SAS Programming

DATA Step, Macro, Functions and more
BookmarkSubscribeRSS Feed
GingerJJ
Obsidian | Level 7

I have two datasets that I need to match based on names. However, the names can be really messy.

I have two main issues.

First, for example, 

Dataset A                 Dataset B

Name                        Name

De la Rosa               Maria Rosa

De la Maria              Rosa

Maria de la Rosa     Maria de Rosa

Maria Laura             Maria

Maria Gabriel Rosa   Gabriel

 

The standard that I consider true match will be De la Rosa and Rosa, De la Rosa and Maria Rosa, Maria de la Rosa and Maria de Rosa, and Maria Laura and Maria. And Maria Gabriel Rosa would be a match with either Maria, Gabriel or Rosa. But Maria Laura and Maria Rosa will not be considered as a match.

 

So basically if a name has more than one part with meanings, eg.

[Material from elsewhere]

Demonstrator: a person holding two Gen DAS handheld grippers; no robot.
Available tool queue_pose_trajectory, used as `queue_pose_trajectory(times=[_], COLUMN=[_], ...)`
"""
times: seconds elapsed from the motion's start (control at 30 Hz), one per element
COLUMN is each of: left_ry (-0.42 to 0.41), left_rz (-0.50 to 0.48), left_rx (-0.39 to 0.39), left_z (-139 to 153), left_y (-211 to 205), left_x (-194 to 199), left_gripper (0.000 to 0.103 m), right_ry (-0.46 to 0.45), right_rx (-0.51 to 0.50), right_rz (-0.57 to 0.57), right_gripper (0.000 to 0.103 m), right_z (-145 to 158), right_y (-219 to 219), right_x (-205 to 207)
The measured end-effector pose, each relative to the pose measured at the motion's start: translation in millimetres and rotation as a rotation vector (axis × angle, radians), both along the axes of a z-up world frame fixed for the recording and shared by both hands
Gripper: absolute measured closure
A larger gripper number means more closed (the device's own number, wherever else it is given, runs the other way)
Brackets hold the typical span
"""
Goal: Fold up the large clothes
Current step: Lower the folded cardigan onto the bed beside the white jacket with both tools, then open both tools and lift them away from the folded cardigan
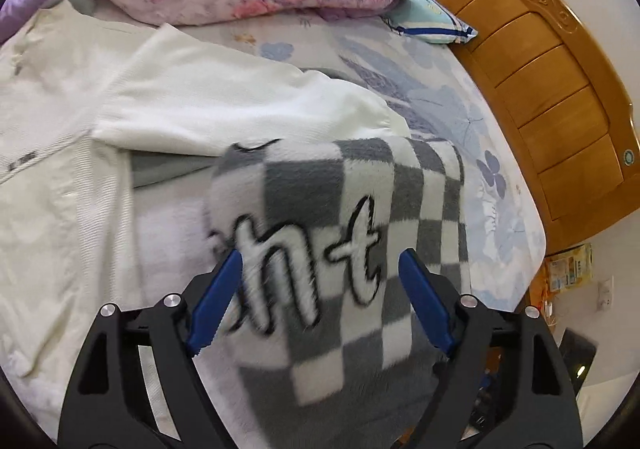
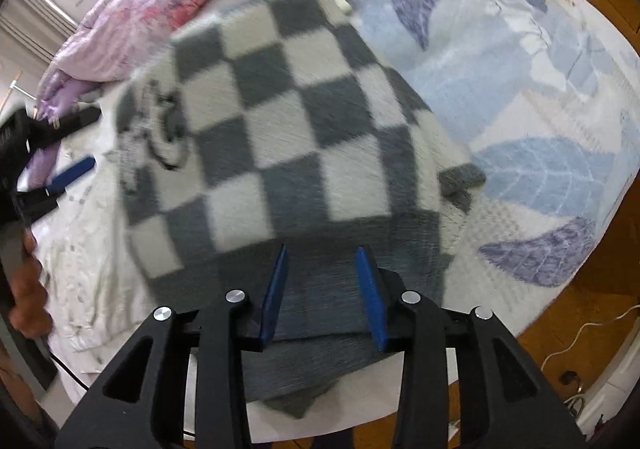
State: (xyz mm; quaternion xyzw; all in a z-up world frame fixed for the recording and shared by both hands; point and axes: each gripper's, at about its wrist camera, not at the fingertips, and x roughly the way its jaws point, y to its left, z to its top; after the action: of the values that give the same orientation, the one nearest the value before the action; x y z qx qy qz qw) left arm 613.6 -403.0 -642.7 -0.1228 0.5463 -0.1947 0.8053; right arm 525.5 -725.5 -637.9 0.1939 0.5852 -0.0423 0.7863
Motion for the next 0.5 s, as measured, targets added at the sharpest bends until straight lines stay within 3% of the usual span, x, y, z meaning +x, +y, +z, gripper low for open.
queue_pose_trajectory(times=[0.2, 0.5], left_ry=[-0.065, -0.206], left_rz=[0.045, 0.12], left_rx=[0.06, 0.138], left_z=[43, 168], left_y=[43, 145], left_x=[-36, -122], left_gripper=[0.02, 0.016], right_ry=[-0.068, -0.202], right_rx=[0.018, 0.072], right_rz=[0.078, 0.186], right_gripper=[0.065, 0.055], right_z=[58, 173], right_y=[49, 160], right_x=[-2, -48])
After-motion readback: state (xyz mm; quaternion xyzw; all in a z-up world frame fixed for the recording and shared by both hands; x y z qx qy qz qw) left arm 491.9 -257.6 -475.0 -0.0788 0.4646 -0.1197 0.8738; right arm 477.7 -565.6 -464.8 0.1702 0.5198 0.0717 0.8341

Maria Rosa (de la is not considered as meaningful), it would be a match with names of either of the individual part, eg. Maria. But it would not be a match with another name with two meaningful parts, like Maria Laura

 

What I think may help is to get ride of strings like "de", " de la" (I have a bunch of others with no meanings in Hispanic names) and create new names like:

Dataset A                                  Dataset B

name                    new_name           name                 new_name

De la Rosa             Rosa                    Maria Rosa       Maria Rosa

De la Maria            Maria                  Rosa                   Rosa

Maria de la Rosa    Maria Rosa        Maria de Rosa    Maria Rosa

Maria Laura            Maria Laura        Maria                  Maria

Maria Gabriel Rosa Maria Gabriel Rosa   Gabriel        Gabriel

 

I think i can use prxchange to do that.

However, I still don't know how I can make sure all the matched are found, considering there are names with equal and more than two meaningful parts (I have names up to four meaningful parts).

 

The second issue is that there are a bunch of noises in the names, eg. Do not use, Duplicate, Gone, no existing file.

They do not always stand alone. It can be "Maria Do not use", "Jose (Gone)", [OLD]John. I'm thinking to use macro to get rid of them and add newly found ones to the macro for future years of data match. I wrote this:

%LET NOISE = "DO NOT USE","GONE", "DUPLICATE";

If find (name, "NOISE")>0, then do;

new_name=prxchange("s/(&NOISE)"/ /,name);

 

On top of that is that I have really large files with tens of thousands of records. I'm just really stuck. 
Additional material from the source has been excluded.